Il problema psicologico è evidente, eppure potrebbe esserci dell’altro. Sappiamo che Sarkozy ha trascinato il mondo in questa guerra non tanto per ragioni umanitarie, quanto per motivi politici, economici e di riposizionamento geostrategico nel Nord Africa.

Una domanda, però, sorge spontanea: possibile che il mondo lo lasci fare e, soprattutto, che l’America si lasci relegare in secondo piano con tanta facilità?

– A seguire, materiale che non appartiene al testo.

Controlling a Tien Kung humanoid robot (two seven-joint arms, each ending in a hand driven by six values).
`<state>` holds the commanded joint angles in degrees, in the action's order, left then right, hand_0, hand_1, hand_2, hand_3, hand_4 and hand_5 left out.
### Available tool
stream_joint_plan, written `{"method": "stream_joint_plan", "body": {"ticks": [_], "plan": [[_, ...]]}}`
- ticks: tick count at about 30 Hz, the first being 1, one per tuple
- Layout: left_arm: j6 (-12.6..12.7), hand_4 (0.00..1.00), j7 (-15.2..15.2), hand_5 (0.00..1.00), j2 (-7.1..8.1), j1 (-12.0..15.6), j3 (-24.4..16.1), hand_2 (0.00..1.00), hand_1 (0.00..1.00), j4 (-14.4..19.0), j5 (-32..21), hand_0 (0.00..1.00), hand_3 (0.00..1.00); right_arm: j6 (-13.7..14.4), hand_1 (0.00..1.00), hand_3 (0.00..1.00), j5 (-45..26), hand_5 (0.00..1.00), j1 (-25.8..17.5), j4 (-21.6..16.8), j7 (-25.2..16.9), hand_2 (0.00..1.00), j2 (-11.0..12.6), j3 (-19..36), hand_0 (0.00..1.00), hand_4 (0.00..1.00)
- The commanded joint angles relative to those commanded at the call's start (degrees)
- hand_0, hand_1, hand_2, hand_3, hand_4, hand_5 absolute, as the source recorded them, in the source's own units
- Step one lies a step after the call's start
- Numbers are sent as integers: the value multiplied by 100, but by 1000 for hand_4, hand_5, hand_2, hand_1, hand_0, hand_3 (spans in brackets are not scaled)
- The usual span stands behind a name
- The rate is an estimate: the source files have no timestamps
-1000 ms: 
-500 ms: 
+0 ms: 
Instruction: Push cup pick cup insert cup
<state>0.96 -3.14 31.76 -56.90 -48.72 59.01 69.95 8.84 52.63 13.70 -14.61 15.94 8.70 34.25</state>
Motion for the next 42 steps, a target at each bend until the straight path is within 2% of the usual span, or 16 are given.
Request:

Come ha rivelato l’altro giorno Franco Bechis su Libero, Nouri Mesmari, uno dei fedelissimi di Gheddafi, l’ottobre scorso è fuggito a Parigi con la famiglia e sarebbe l’uomo che, con l’aiuto degli 007 francesi, ha fomentato e poi organizzato la rivolta in Cirenaica contro il Rais.

É inverosimile che Washington non sapesse della defezione, né che non conoscesse le vere dinamiche della «spontanea» rivolta libica. Eppure ha lasciato fare. Perché? Ufficialmente Obama ha mostrato freddezza sull’operazione, lasciando intendere di essere stato trascinato controvoglia dall’Eliseo.

Il sospetto è che in realtà sia un gioco della parti: Sarko fa l’interventista, Obama il moderato, che protesta. Ma non lo ferma.

Pensateci: se gli Usa fossero stati davvero contrari non avrebbero mai permesso che si giungesse a questo punto.
Lasciano fare, forse perché il finale è già scritto: spartizione dell’energia e del gas libici. Con un solo grande perdente: l’Eni. E con l’Eni, l’Italia.